Colman had movement sessions, too to learn how to move like Queen Elizabeth. “I’m really bad with my physical knowledge. Ben (Caron), the first director, the lead director, had to keep shouting, ‘Queen, not farmer!’ to tell me when I’m walking like a farmer because I do. And I had to remember to stand up straight.”

All hail Queen Olivia Colman

When asked how different the Queen is in the third season, Colman said, laughing. “Well, this one’s got brown eyes. She’s older. With each episode, they’re sort of adding a few little grays on the side. The aging is happening. She’s more settled in her marriage. They’re more comfortable together. They’ve got slightly more mature I suppose and grown up.“

Playing her husband Prince Philip on the show is Tobias Menzies. “I love him. I’ve known him for a few years before anyway through a mutual friend. He’s brilliant and he’s so cool and calm and professional and fun to be around. It’s lovely. There’s an app called Marco Polo where you just send videos to each other. He keeps sending me videos of him in various states of being Philip. We have such a nice time. It’s lovely.”
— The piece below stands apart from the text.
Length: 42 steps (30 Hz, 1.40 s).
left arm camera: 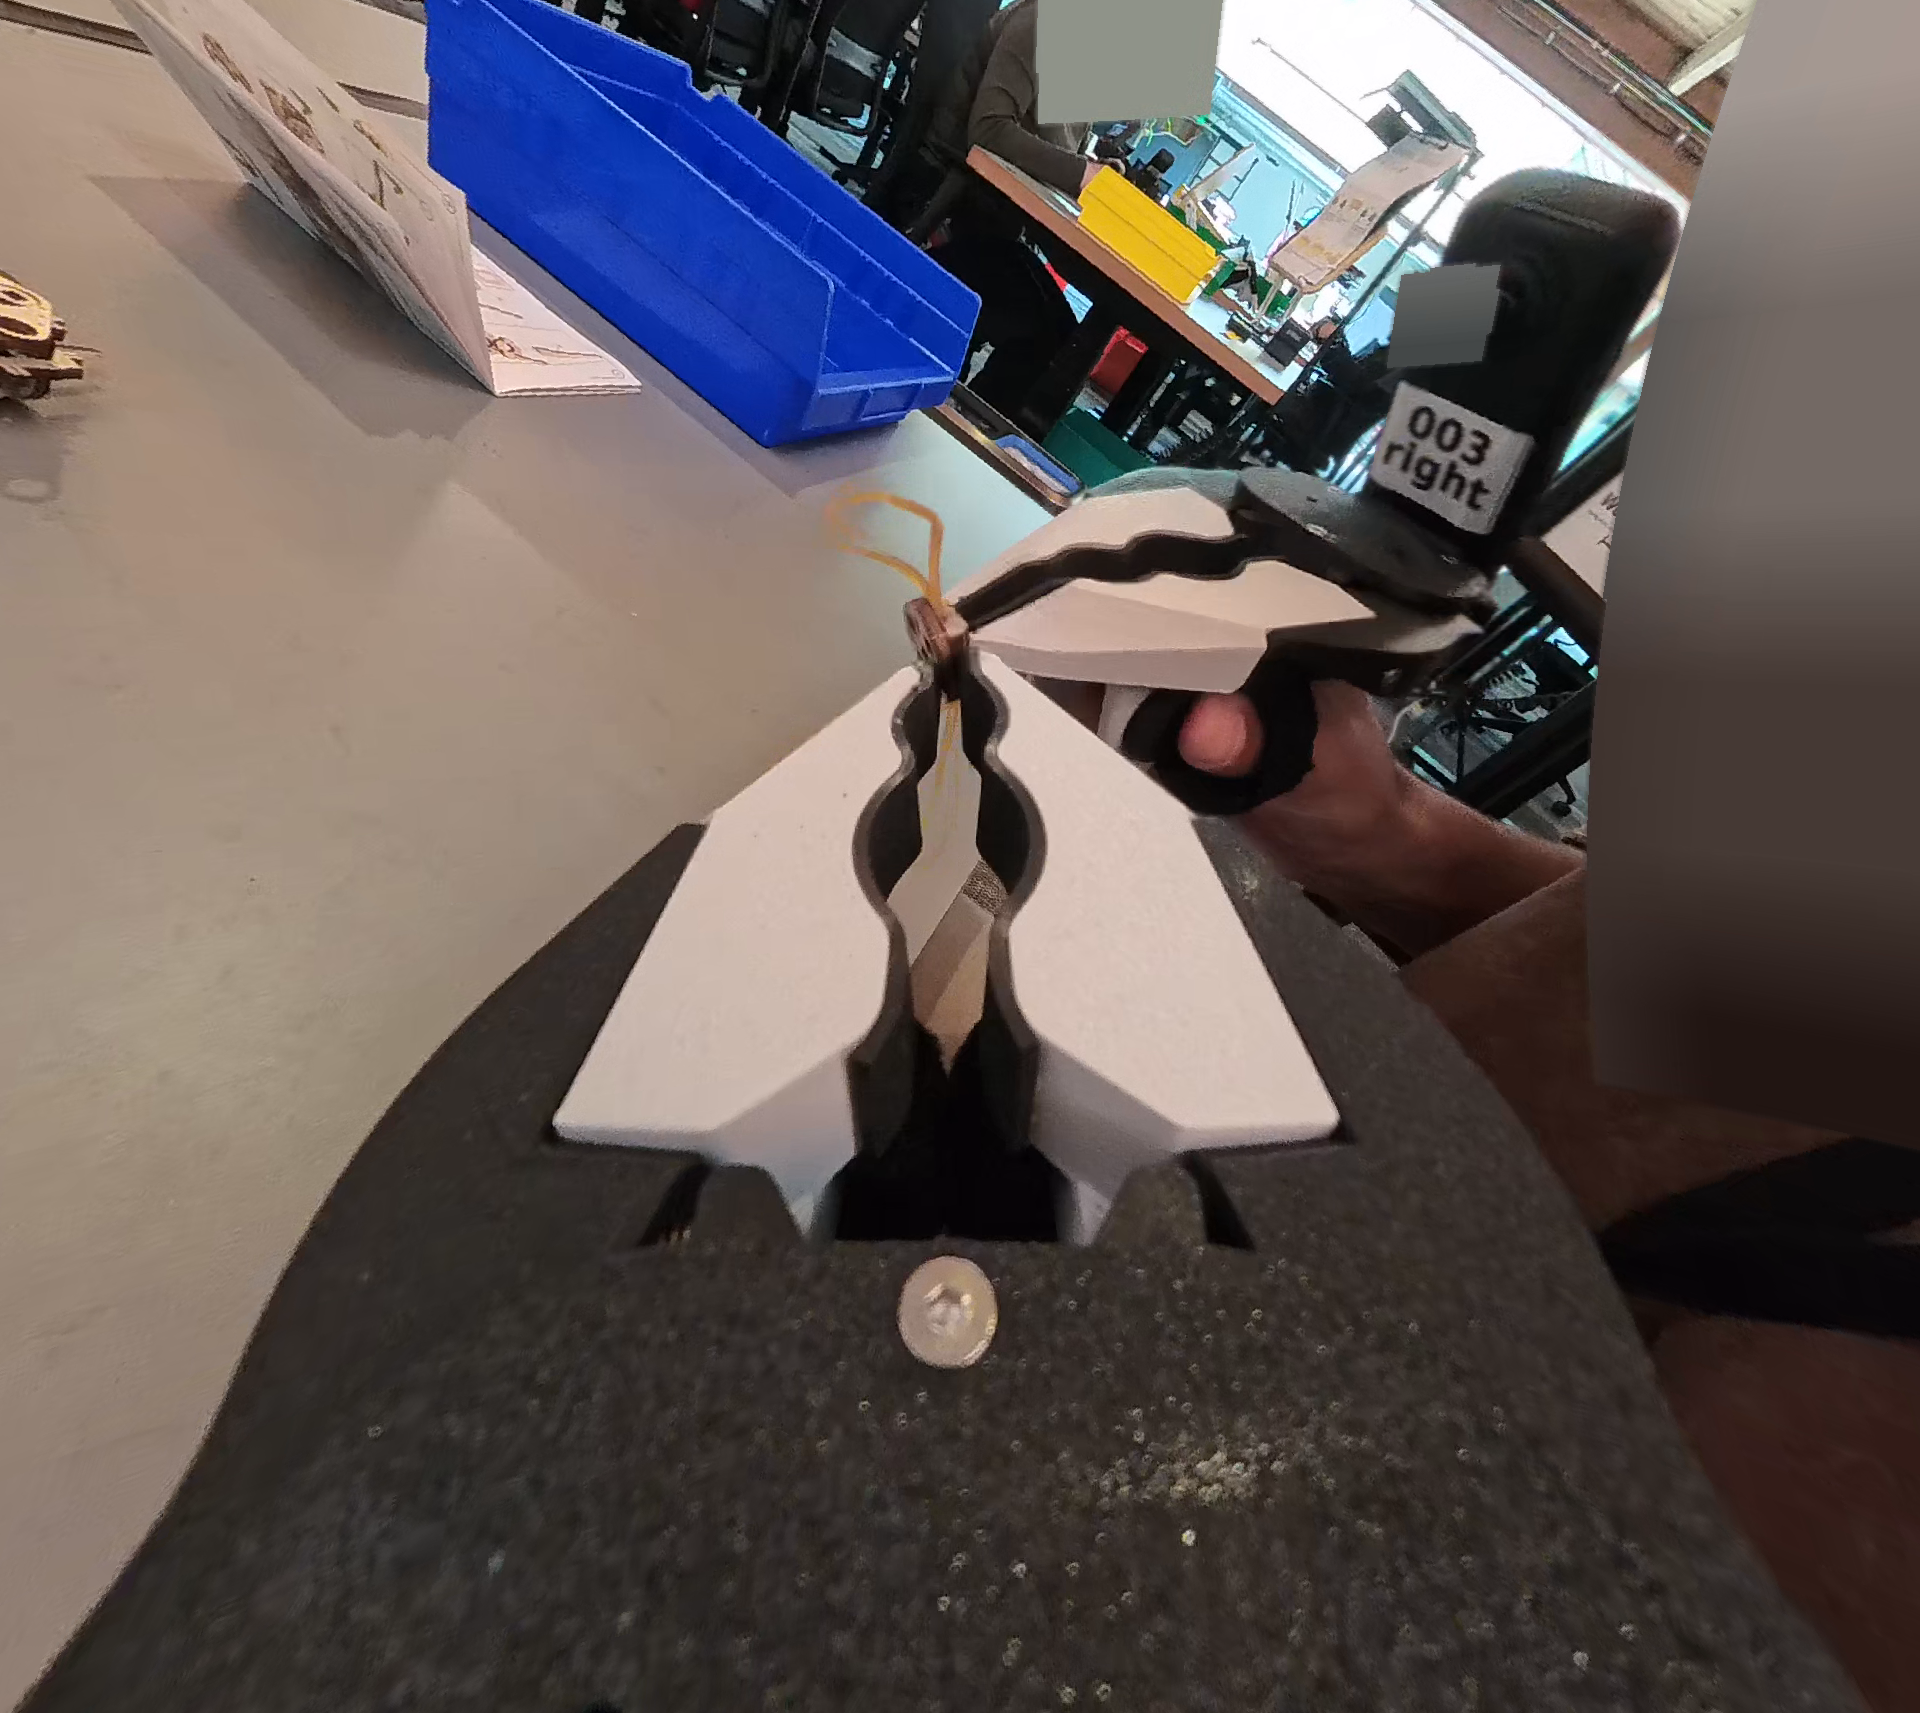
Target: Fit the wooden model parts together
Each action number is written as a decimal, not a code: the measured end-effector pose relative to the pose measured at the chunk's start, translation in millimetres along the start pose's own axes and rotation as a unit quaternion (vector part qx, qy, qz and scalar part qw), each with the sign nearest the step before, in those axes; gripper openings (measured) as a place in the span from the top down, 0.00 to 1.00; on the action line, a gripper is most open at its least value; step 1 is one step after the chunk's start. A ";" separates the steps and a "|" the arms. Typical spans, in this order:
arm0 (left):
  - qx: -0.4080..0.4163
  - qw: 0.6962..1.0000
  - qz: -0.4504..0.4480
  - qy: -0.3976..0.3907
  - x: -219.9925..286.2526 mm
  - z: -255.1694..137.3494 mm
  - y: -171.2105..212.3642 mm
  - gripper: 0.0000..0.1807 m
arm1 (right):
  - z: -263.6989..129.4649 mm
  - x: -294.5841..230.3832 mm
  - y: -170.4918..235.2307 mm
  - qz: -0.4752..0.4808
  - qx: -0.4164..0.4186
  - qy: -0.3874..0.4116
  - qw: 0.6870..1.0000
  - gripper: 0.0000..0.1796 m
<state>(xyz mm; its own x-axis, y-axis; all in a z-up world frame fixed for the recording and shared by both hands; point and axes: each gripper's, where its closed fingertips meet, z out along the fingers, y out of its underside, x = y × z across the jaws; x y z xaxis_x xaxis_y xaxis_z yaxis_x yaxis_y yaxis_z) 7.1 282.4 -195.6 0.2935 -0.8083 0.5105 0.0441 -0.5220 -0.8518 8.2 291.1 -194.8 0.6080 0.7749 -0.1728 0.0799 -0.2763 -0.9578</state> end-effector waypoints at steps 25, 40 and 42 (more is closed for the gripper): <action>0.018 0.998 -0.036 0.037 4.4 1.4 -4.6 0.99 | -2.8 1.0 -4.0 0.059 0.031 -0.038 0.997 1.00; 0.018 0.999 -0.029 0.036 7.4 3.1 -5.2 0.99 | -6.1 2.3 -4.9 0.015 0.012 -0.004 1.000 1.00; 0.020 0.999 -0.032 0.035 6.7 3.1 -5.6 0.99 | -6.1 2.6 -5.0 0.012 0.012 0.003 1.000 1.00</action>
<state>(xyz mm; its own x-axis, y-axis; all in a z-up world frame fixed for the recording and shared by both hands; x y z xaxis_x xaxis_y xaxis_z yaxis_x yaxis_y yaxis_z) 11.8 280.7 -187.7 0.2218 -0.7910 0.5701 0.0994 -0.5633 -0.8202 14.2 291.0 -189.0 0.6146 0.7645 -0.1944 0.0461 -0.2808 -0.9587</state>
Helena Bonham Carter plays her sister Queen Margaret. “Everyone had said, oh you’re going to love Helena so I sort of bounced in, couldn’t wait. And they were right. She’s just, oh my god, she’s big-hearted, gorgeous… really really lovely. At the slightest hint of a sniffle, she goes, ‘I’ve got this wonderful homemade mixture of fruit juice’ and she cures everybody with her homemade medicine.”

Colman is all praises for her costars. “Working with everybody, when they’re doing their bit, I find myself going, ‘God, they’re truly good.’”
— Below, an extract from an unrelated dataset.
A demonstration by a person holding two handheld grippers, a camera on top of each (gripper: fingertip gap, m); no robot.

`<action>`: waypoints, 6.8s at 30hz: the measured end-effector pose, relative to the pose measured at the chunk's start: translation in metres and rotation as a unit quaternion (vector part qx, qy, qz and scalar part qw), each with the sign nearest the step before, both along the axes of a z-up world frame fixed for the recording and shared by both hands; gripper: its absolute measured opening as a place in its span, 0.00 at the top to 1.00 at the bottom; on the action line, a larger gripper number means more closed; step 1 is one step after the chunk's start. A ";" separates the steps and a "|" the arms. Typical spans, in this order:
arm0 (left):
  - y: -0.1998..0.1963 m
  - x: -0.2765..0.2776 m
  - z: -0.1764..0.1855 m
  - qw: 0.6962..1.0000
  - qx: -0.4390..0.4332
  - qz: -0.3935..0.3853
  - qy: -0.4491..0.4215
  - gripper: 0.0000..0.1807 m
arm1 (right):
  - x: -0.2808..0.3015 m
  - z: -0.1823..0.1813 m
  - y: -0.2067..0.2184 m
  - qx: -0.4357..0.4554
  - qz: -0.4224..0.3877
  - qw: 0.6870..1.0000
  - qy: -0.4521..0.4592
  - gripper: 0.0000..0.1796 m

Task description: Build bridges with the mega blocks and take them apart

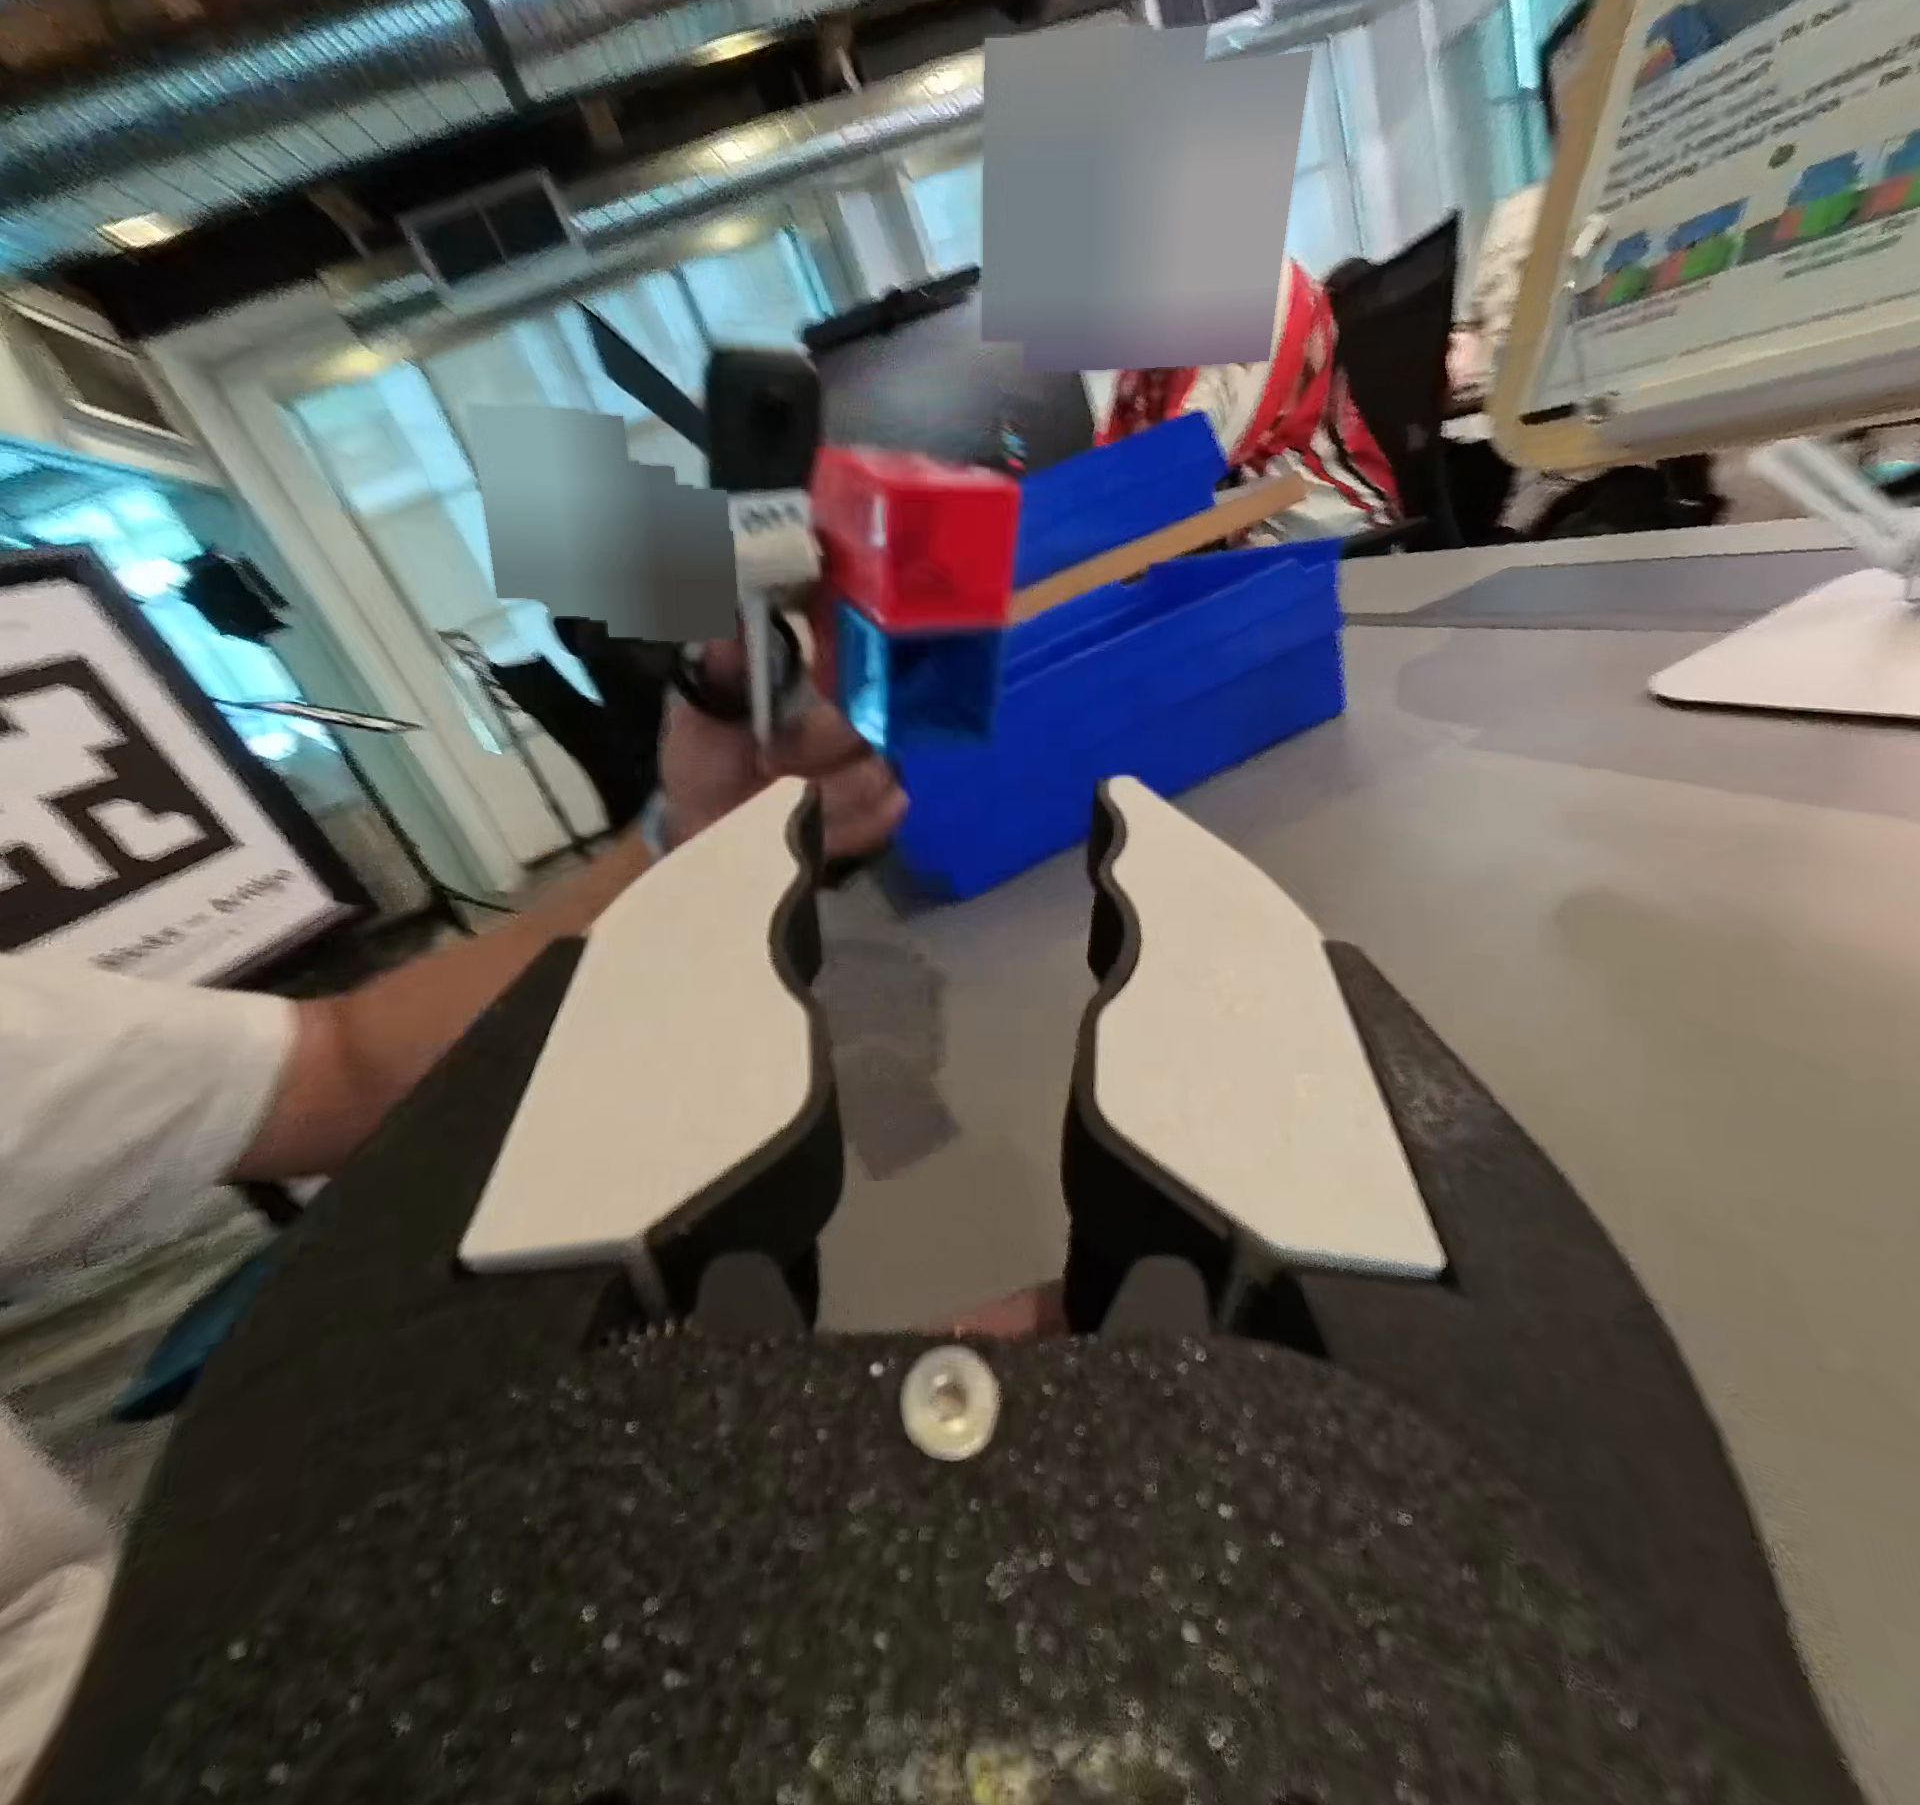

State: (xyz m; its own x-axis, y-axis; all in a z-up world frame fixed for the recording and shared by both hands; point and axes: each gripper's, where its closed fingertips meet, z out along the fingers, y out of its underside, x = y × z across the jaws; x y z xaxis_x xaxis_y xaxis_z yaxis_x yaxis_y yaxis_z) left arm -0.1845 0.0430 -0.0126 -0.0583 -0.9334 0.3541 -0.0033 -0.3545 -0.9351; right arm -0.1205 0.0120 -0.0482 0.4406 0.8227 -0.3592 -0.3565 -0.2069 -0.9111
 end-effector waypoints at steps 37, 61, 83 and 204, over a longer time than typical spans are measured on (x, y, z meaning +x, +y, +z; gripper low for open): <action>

A journalist asked if she has imagined the Queen watching her. “Oh no, don’t do that,” Colman said, the room erupting in laughter. “No. I don’t want her to watch it.”

All hail Queen Olivia Colman

She does admire the monarch. “I actually am an enormous fan of the queen. I think as a human being, she’s f*cking marvelous. I think she’s an amazing human being and I wouldn’t want that job for anything,” she said. “I think she’s like our rock, our even keel. I think when she goes, I think we will be thrown into quite a state of.. don’t know what to do when she’s not there. I think a lot of bad things politically maybe didn’t happen because we have her. She’s not meant to exercise any sort of influence but I think she can make sure that people remember the commitment they’ve made to their role and things.”
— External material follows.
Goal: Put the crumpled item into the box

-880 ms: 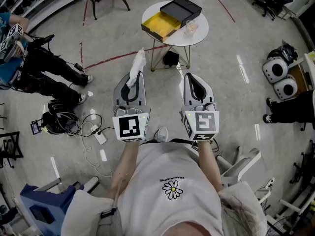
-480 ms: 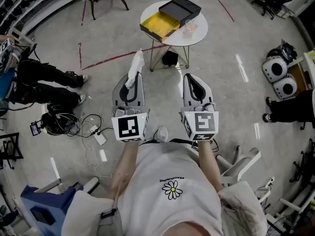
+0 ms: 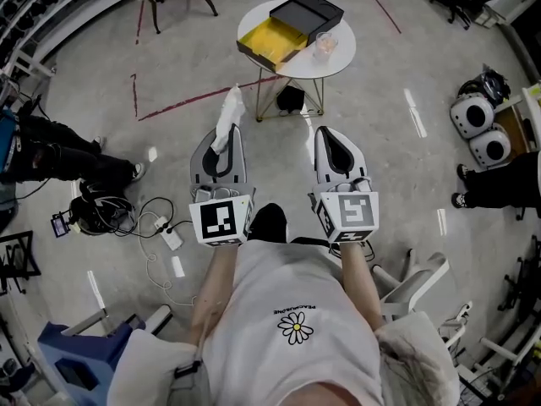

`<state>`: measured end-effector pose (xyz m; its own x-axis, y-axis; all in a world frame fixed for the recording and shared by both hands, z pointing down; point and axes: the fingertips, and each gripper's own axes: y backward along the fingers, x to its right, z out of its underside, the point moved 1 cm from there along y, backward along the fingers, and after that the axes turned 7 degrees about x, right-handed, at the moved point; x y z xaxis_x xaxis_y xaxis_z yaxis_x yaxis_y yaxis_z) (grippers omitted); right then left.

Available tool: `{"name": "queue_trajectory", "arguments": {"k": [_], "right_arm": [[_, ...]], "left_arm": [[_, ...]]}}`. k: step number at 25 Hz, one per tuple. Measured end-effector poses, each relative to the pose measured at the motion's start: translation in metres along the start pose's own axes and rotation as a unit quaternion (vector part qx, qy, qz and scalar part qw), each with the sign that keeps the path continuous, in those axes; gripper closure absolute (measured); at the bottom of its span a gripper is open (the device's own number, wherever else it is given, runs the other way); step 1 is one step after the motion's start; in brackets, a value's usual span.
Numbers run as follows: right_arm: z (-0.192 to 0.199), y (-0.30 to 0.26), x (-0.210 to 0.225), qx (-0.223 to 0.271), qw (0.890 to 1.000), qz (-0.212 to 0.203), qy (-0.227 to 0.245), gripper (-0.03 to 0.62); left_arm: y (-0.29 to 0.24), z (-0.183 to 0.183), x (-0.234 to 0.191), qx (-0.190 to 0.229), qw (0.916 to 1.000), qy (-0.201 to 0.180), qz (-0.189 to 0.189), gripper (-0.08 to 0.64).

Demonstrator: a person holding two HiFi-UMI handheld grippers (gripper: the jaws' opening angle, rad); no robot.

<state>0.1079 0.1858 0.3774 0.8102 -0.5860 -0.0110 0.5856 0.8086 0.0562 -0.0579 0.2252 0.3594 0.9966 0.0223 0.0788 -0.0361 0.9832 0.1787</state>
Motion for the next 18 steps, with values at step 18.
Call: {"name": "queue_trajectory", "arguments": {"k": [18], "right_arm": [[0.02,-0.163,0.048,-0.011,1.0,0.013,0.006,0.589]], "left_arm": [[-0.17,0.033,-0.063,0.017,0.9995,0.017,0.022,0.52]]}}
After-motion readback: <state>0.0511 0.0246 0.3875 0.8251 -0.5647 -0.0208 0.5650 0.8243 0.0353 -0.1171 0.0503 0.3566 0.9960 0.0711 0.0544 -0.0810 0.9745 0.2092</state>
Slipping into the role has increased that admiration even more. “I think she’s amazing and the stuff she’s gone through, and the core of steel she’s had through some of this stuff. And she has really tried to make the right decisions… During this process, I’ve become more and more of a fan.”

With the show having such a huge global following, someone asked Colman if she’s ready for all the attention. “I don’t really leave my house. I don’t like it. I’m not very good at it. I never signed up for it. And I know that’s an unfortunate side to my job and 99.9 percent of fans are so nice. But I’m bit of a chicken. And it’s odd that that I’m here and you’re looking at me… it’s odd.”

“I think that’s what makes you a wonderful actor,” said executive producer Suzanne Mackie.

“Oh, shush,” Colman replied, smiling.

Acting is really the part of the job that she loves. “I turn up and do as best I can, but I’m still me, I go home and I’m still me.”